She started with a reorg. We had to leave our comfort-zone. Our product marketing lacked a call-to-action. Our business paradigm was under review.

New boss = new ritual: the new-procedure-to-adopt shuffle masked as a production meeting. Centuries back, Protestants split into offshoots (Baptists, Anglicans, etc.). Meetings gave rise to the Latists. If you were late for work, you missed the meeting. The Latists gave rise to a reformation. First, the meetings went on sans Latists. Then, the meetings were moved. But those late shuffles collided with the real work for a while. Of course, we were so busy finding a new way to work; we never had time to do paying work.

Meetings were replaced with memos. First, memos arrived as were emails. We deleted those. The emails came with "read receipt." We deleted those and claimed there was no read receipt. Our new boss made the sysadmin drop everything and fix the email system. He was one of the early Latists (it came natural to a techie). Instead of "fixing" the problem, he caught up with co-workers and surfed the web.

Unresolved email server problems gave rise to the print memo.
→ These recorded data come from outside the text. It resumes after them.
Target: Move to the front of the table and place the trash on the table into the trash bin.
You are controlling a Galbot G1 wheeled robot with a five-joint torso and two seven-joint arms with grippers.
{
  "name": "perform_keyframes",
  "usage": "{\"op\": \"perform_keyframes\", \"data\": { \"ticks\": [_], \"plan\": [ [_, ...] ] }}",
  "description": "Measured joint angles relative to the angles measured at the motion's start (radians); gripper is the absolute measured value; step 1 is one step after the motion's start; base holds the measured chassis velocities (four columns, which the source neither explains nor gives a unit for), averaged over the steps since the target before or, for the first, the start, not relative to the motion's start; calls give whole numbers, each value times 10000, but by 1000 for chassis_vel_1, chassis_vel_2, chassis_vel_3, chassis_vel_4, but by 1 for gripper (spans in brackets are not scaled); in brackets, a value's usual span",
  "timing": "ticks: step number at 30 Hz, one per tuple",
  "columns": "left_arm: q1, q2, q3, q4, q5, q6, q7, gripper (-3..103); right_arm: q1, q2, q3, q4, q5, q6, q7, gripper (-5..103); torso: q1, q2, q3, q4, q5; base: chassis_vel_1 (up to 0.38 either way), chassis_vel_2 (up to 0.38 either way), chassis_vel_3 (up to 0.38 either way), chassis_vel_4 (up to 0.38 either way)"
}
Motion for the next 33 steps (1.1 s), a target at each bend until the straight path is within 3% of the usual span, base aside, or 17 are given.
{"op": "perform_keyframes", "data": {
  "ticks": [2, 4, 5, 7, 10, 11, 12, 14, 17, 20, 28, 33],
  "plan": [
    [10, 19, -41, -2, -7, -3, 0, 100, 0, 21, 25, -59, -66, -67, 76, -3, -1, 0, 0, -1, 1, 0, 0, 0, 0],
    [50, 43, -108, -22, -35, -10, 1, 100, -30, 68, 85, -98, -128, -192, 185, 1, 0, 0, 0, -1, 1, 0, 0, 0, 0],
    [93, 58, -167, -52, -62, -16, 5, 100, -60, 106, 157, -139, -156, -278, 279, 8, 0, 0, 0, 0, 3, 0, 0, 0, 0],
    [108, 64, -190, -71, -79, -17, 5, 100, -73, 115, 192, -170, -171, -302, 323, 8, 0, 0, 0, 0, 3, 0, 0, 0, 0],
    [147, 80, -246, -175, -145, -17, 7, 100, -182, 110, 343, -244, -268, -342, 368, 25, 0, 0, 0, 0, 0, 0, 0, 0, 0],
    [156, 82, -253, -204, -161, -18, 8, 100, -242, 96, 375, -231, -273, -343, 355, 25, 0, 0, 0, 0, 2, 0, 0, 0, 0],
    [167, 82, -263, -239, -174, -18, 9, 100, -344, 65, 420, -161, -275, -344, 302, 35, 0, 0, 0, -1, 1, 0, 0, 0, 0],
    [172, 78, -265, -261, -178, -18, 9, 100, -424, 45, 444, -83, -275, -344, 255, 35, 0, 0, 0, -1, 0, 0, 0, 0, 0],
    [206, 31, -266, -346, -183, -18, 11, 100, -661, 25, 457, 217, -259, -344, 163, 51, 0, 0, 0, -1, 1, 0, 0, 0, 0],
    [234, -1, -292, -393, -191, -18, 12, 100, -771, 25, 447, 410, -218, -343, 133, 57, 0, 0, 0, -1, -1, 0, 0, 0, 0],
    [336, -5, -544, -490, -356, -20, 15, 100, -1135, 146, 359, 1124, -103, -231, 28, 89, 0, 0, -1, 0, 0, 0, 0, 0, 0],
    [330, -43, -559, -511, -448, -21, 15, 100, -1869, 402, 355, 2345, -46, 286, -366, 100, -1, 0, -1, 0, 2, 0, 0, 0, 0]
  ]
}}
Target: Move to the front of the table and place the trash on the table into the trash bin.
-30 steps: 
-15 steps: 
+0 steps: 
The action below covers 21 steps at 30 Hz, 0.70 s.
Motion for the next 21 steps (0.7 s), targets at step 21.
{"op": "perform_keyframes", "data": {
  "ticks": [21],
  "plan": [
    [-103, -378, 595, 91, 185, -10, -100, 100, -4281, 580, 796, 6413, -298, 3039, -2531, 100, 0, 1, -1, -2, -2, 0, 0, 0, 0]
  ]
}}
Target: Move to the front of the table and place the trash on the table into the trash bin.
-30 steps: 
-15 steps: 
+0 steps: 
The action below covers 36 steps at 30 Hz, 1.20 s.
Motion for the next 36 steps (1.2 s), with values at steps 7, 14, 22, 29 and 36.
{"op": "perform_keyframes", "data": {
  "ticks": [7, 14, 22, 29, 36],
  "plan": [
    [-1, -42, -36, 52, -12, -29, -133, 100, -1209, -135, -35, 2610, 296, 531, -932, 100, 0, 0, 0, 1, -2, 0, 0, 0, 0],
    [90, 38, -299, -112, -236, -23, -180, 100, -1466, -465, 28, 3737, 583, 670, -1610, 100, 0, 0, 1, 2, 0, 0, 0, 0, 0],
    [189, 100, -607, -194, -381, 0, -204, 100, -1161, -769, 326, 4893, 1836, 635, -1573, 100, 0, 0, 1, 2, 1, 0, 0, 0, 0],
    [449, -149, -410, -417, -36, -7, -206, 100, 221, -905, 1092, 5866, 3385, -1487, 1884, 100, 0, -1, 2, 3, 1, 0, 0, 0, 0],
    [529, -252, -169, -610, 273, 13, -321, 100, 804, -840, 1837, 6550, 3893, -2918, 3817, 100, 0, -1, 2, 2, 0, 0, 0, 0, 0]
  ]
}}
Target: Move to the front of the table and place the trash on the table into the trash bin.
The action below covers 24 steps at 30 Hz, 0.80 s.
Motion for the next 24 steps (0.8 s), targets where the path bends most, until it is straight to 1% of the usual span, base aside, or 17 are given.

Each memo was circulated for the staff to read, initialize and pass on. Memo management swallowed up one secretary who tweaked every neo-memo until it was fit for release.

With each memo, we practiced the art of coffee ring crop circles. We would leave a coffee ring in the corners, around the subject line, around the initials, you name it. With so many memos we were frivolous with our pattern design. She caught on when one memo came back with rings in the pattern of the Olympic symbol. After that, the memo secretary chaperoned memos so that no one could sully them.

Our new boss weaseled herself into the hiring process. I too was on the interview committee. I circulated copies of the resumes to everyone on the hiring committee as part of my job.

When I got to the boss, I gave her the resumes. She stopped on one. Her neck tendons tensed like she was unfurling sails. She asked, "Are you sure this one is, uh, a good prospective candidate?"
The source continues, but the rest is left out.